§ Action item
What you return should match the data word for word, minus the images.

§ Dataset section
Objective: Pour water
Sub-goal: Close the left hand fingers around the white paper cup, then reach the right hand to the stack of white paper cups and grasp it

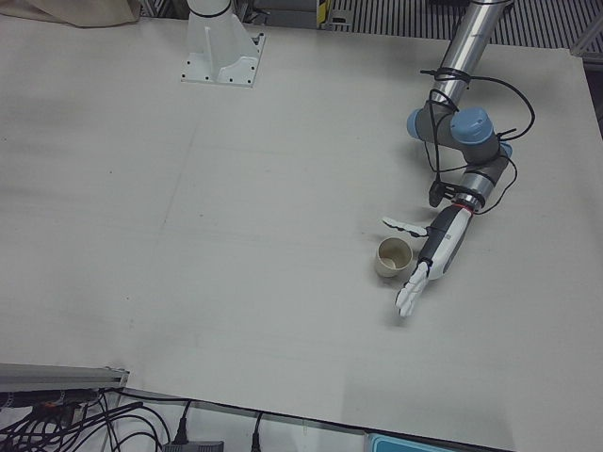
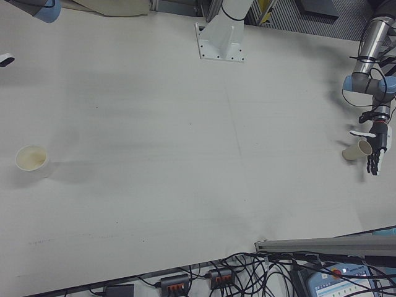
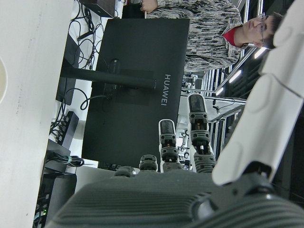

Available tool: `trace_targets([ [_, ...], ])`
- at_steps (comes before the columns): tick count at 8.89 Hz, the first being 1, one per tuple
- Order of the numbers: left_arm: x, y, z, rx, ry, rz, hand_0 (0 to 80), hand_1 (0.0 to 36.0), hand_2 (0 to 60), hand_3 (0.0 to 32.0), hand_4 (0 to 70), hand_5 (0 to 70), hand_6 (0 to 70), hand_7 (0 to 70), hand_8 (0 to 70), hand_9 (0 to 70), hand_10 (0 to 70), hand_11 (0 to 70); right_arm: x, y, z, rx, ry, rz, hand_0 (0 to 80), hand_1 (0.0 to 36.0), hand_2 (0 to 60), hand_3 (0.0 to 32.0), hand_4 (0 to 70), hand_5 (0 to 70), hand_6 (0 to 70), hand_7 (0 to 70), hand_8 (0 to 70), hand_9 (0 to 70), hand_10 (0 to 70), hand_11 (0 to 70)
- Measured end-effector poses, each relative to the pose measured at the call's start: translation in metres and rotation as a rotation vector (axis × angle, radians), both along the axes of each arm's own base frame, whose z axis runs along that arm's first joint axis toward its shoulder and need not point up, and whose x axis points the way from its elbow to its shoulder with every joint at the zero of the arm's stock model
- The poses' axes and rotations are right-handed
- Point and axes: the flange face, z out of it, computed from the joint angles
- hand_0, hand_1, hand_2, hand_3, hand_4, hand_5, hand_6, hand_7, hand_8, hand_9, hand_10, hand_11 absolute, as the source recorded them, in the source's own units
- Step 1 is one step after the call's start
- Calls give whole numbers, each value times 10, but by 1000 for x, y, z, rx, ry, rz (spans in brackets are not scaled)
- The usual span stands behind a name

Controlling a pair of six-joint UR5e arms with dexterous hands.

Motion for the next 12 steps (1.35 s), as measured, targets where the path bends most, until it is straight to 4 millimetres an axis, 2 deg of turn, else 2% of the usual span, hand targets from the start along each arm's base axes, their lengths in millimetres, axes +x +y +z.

§ Result of this task
Objective: Pour water
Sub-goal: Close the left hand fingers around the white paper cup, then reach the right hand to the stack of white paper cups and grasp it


Available tool: `trace_targets([ [_, ...], ])`
- at_steps (comes before the columns): tick count at 8.89 Hz, the first being 1, one per tuple
- Order of the numbers: left_arm: x, y, z, rx, ry, rz, hand_0 (0 to 80), hand_1 (0.0 to 36.0), hand_2 (0 to 60), hand_3 (0.0 to 32.0), hand_4 (0 to 70), hand_5 (0 to 70), hand_6 (0 to 70), hand_7 (0 to 70), hand_8 (0 to 70), hand_9 (0 to 70), hand_10 (0 to 70), hand_11 (0 to 70); right_arm: x, y, z, rx, ry, rz, hand_0 (0 to 80), hand_1 (0.0 to 36.0), hand_2 (0 to 60), hand_3 (0.0 to 32.0), hand_4 (0 to 70), hand_5 (0 to 70), hand_6 (0 to 70), hand_7 (0 to 70), hand_8 (0 to 70), hand_9 (0 to 70), hand_10 (0 to 70), hand_11 (0 to 70)
- Measured end-effector poses, each relative to the pose measured at the call's start: translation in metres and rotation as a rotation vector (axis × angle, radians), both along the axes of each arm's own base frame, whose z axis runs along that arm's first joint axis toward its shoulder and need not point up, and whose x axis points the way from its elbow to its shoulder with every joint at the zero of the arm's stock model
- The poses' axes and rotations are right-handed
- Point and axes: the flange face, z out of it, computed from the joint angles
- hand_0, hand_1, hand_2, hand_3, hand_4, hand_5, hand_6, hand_7, hand_8, hand_9, hand_10, hand_11 absolute, as the source recorded them, in the source's own units
- Step 1 is one step after the call's start
- Calls give whole numbers, each value times 10, but by 1000 for x, y, z, rx, ry, rz (spans in brackets are not scaled)
- The usual span stands behind a name

Controlling a pair of six-joint UR5e arms with dexterous hands.

Motion for the next 12 steps (1.35 s), as measured, targets where the path bends most, until it is straight to 4 millimetres an axis, 2 deg of turn, else 2% of the usual span, hand targets from the start along each arm's base axes, their lengths in millimetres, axes +x +y +z.

With this, the exercise is done.